1. Whether the trial court erred in allowing Wash to represent himself, a. Self-representation

¶ 5. Wash argues the trial court failed to ensure that he “knowingly and voluntarily” entered into self-representation under Uniform Rule of Circuit and County Court 8.05. Wash asserts that an on-the-record examination was especially needed in this case because of the prior order for a mental evaluation, which Wash refused to undergo. Because the right to self-representation is a constitutional guarantee under the Sixth Amendment, our standard of review is de novo. Hearn v. State, 3 So.3d 722, 732 (¶ 25) (Miss.2008).

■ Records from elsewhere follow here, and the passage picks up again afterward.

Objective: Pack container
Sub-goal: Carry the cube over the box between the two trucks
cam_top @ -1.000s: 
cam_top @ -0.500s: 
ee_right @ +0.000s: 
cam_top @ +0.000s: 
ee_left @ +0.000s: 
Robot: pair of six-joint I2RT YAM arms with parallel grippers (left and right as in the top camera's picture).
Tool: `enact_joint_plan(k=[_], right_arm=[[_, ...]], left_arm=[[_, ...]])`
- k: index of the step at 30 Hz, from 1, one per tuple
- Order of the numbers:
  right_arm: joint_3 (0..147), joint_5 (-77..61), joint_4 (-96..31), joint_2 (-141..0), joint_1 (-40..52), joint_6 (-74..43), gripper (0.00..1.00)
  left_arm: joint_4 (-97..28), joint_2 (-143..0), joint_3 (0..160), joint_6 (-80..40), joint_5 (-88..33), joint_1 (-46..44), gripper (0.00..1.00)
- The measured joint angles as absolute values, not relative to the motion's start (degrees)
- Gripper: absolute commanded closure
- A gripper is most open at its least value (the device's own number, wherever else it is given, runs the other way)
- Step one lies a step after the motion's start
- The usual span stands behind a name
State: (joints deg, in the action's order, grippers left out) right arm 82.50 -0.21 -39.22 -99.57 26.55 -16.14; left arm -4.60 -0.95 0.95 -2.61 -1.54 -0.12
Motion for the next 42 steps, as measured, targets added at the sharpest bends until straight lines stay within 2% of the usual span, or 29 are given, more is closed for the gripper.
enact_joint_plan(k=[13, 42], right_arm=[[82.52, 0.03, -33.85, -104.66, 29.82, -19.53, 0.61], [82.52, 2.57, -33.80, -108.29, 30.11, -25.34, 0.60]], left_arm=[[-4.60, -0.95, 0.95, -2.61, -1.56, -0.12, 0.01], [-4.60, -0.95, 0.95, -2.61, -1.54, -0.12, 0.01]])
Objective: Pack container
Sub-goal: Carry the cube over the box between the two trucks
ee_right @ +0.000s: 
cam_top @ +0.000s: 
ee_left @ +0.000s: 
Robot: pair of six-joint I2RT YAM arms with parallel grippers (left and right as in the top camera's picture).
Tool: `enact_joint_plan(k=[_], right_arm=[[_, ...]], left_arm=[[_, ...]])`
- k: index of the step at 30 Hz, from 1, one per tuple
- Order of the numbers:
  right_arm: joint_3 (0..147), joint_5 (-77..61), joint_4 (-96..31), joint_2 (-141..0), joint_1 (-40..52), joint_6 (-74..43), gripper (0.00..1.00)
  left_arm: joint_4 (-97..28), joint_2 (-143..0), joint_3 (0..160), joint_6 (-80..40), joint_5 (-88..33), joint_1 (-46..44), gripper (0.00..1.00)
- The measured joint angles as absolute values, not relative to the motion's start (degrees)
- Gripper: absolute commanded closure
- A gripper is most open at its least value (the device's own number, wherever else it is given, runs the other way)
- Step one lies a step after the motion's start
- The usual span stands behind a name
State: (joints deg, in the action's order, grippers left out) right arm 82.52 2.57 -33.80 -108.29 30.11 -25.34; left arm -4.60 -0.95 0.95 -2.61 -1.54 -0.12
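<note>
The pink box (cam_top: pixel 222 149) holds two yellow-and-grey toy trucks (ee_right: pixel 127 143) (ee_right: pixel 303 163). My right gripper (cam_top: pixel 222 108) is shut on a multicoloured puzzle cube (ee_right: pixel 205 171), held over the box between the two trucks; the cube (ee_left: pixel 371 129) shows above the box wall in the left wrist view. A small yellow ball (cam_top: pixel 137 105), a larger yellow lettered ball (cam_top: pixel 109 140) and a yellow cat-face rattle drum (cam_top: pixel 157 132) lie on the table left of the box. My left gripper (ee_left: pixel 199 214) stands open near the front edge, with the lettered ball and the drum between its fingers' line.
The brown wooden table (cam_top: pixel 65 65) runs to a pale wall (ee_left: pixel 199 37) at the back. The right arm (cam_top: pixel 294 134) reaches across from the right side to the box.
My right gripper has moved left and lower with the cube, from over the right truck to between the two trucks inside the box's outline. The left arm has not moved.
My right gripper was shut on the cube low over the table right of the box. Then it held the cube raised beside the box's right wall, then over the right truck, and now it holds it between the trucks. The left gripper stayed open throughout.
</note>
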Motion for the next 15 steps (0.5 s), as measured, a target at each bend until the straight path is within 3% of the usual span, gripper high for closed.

¶ 6. On the day of trial, Wash appeared in court, represented by public defender Brice Kerr. After Kerr completed his opening statement on Wash’s behalf, Wash asked the trial judge if he could represent himself. The jury was excused from the courtroom, and Wash explained that Kerr had refused to accept his theory of defense. Wash believed he could not be found guilty of being a felon in possession of a firearm since his prior felony was “old” and “nonviolent.” Wash referenced a 1995 felony conviction for drug possession.1 The judge explained that Wash’s theory was incorrect, as Mississippi Code Annotated section 97-37-5 ' (Supp.2012) makes it unlawful for any convicted felon to possess a weapon. The judge then asked Wash what he wanted to do next. Wash first stated that he wanted another attorney because of Kerr’s unwillingness to present his defense. Wash then argued he had a conflict of interest with Kerr due to a prior matter. The trial court found no merit to Wash’s arguments, noting that Kerr was Wash’s second court-appointed attorney, and that Wash could have hired his own counsel. Wash then moved for a change of venue. As there was no ground to change venue, the motion was denied. Wash then pled “no contest” to the charges. When the trial court explained that a no-contest plea was, in effect, a guilty plea, Wash changed his mind.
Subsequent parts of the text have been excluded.